| What you should do |
Where the line with "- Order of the" appears below, start writing out lines exactly, and finish with the line with "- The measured", which is included; write out nothing else.

| Provided data |

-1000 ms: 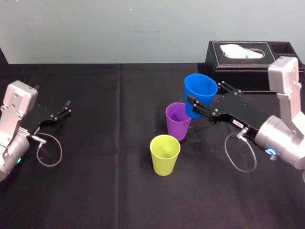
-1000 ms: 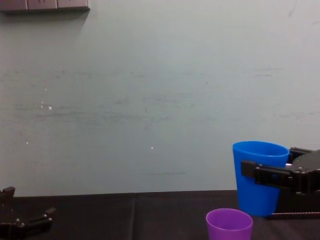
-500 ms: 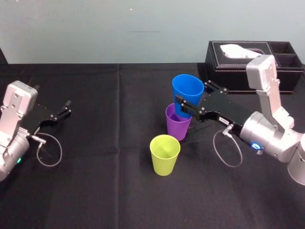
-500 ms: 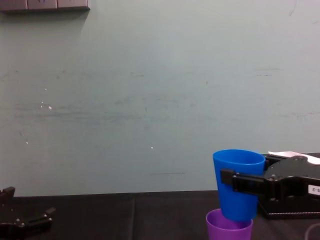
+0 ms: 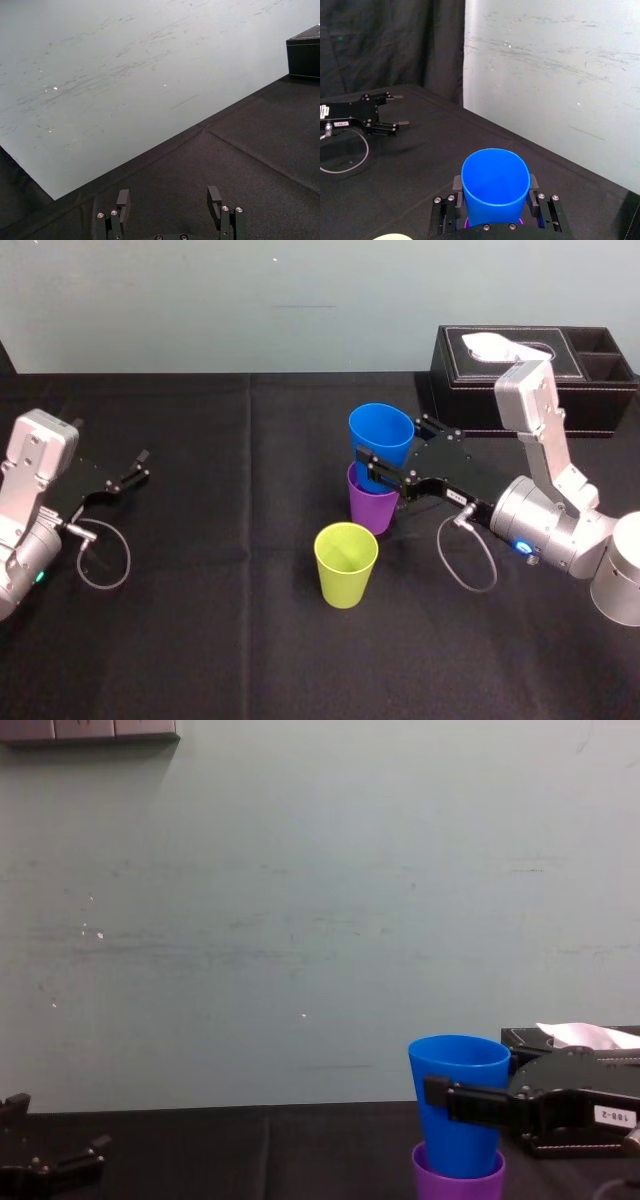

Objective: Stack the three plastic cups sequentially using one hand.

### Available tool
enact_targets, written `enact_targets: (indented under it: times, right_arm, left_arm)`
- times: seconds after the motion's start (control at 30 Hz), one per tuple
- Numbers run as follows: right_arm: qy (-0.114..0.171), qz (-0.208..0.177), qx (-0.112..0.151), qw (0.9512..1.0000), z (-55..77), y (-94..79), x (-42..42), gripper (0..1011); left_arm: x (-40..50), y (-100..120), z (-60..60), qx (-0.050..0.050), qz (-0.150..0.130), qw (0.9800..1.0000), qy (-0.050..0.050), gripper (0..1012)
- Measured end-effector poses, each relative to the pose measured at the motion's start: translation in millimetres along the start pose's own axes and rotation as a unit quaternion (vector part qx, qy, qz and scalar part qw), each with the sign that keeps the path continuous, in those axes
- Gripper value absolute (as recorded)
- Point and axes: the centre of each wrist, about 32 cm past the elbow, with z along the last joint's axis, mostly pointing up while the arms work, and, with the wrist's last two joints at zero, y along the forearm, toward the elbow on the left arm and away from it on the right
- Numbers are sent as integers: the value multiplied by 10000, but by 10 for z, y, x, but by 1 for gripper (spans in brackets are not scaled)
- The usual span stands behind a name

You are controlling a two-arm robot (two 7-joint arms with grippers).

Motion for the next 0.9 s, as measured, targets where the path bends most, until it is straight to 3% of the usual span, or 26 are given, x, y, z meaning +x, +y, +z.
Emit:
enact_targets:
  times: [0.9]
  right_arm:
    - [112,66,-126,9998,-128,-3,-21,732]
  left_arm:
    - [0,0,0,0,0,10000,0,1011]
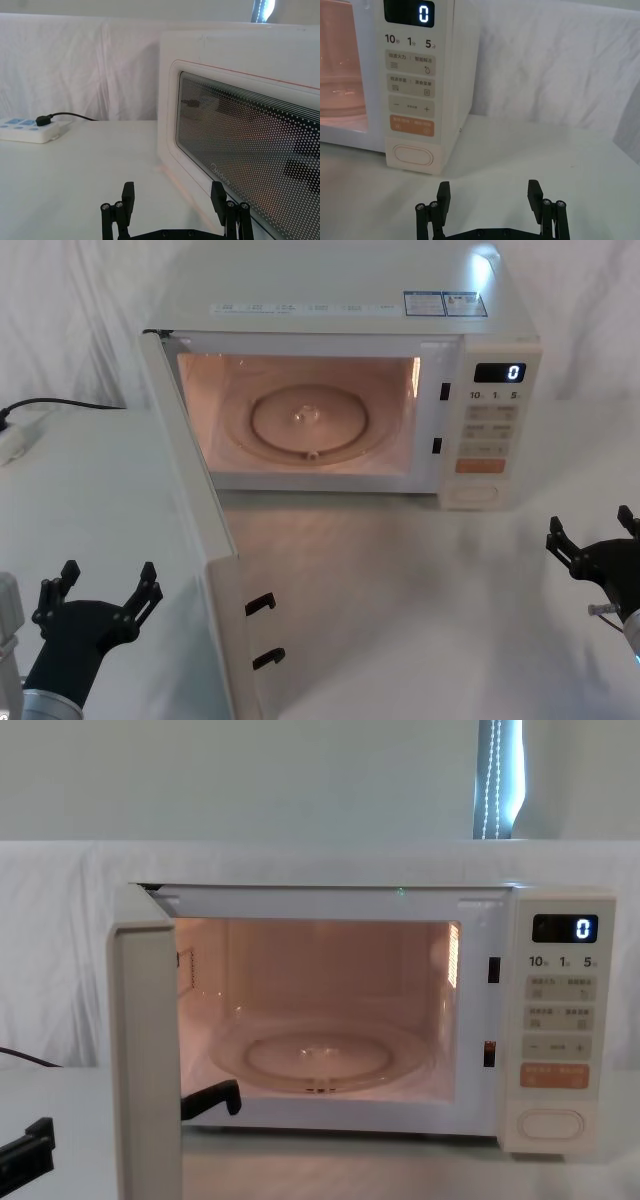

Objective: Press the button to open the microwave door with one hand; close the microwave door with the other hand.

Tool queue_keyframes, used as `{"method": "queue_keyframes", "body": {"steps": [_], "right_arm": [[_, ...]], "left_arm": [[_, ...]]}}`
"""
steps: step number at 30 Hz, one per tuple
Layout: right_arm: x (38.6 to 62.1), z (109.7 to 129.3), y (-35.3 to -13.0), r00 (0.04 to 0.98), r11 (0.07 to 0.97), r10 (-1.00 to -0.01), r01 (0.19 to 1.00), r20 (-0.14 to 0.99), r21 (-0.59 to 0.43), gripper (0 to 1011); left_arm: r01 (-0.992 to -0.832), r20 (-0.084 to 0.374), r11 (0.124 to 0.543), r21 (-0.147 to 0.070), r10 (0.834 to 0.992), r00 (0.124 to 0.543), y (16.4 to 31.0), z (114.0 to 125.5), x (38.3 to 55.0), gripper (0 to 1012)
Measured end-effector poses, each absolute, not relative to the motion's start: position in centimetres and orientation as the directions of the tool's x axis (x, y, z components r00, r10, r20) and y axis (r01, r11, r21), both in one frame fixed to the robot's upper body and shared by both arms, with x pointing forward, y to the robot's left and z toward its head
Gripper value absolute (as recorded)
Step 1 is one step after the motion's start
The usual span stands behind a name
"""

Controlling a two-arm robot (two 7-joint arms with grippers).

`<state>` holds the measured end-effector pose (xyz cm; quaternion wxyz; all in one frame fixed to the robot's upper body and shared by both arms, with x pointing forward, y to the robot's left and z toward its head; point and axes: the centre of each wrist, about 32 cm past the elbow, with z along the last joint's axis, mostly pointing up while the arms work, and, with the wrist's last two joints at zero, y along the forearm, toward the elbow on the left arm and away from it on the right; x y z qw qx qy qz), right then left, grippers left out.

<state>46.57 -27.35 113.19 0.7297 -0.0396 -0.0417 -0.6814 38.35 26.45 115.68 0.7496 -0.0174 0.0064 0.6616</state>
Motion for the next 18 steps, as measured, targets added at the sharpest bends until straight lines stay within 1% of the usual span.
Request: {"method": "queue_keyframes", "body": {"steps": [18], "right_arm": [[46.57, 113.19, -27.35, 0.068, 0.068, -0.991, 0.998, 0.115, -0.001, 1002]], "left_arm": [[-0.992, -0.033, 0.124, -0.018, 0.992, 0.125, 26.45, 115.68, 38.35, 1001]]}}
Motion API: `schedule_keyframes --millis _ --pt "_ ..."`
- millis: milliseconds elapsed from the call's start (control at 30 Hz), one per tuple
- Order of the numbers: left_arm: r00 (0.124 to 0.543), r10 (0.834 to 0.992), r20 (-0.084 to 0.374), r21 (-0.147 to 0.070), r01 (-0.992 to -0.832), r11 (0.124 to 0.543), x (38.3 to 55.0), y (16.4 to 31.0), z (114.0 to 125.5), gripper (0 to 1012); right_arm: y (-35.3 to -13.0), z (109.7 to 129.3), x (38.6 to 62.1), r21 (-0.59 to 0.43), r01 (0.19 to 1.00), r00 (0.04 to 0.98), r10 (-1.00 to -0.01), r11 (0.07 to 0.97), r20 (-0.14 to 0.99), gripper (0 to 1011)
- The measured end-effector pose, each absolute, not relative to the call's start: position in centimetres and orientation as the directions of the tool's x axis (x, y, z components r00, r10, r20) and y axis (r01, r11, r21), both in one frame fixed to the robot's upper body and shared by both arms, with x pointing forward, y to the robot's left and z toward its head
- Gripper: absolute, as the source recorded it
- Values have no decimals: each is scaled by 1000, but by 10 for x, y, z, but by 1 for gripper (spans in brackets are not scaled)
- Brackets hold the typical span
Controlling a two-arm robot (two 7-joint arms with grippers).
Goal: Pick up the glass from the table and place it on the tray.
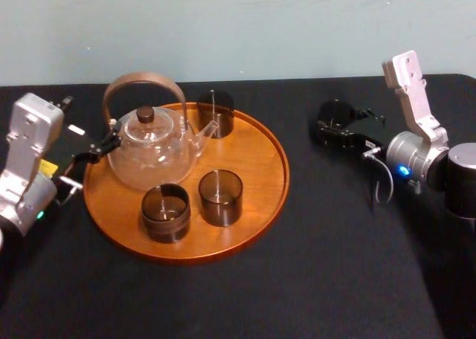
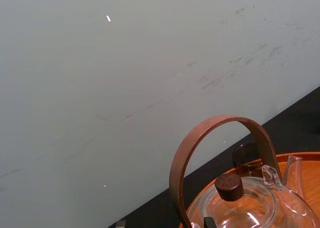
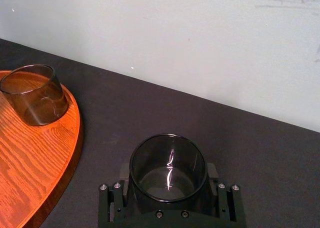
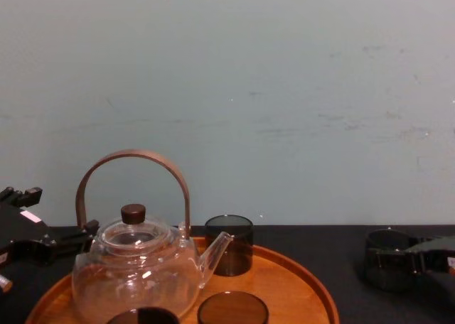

| Solved problem |
- Order of the numbers: left_arm: r00 (0.124 to 0.543), r10 (0.834 to 0.992), r20 (-0.084 to 0.374), r21 (-0.147 to 0.070), r01 (-0.992 to -0.832), r11 (0.124 to 0.543), x (38.3 to 55.0), y (16.4 to 31.0), z (114.0 to 125.5), gripper (0 to 1012); right_arm: y (-35.3 to -13.0), z (109.7 to 129.3), x (38.6 to 62.1), r21 (-0.59 to 0.43), r01 (0.19 to 1.00), r00 (0.04 to 0.98), r10 (-1.00 to -0.01), r11 (0.07 to 0.97), r20 (-0.14 to 0.99), gripper (0 to 1011)
- The measured end-effector pose, each absolute, not relative to the call's start: position in centimetres and orientation as the directions of the tool's x axis (x, y, z components r00, r10, r20) and y axis (r01, r11, r21), both in one frame fixed to the robot's upper body and shared by both arms, with x pointing forward, y to the robot's left and z toward its head

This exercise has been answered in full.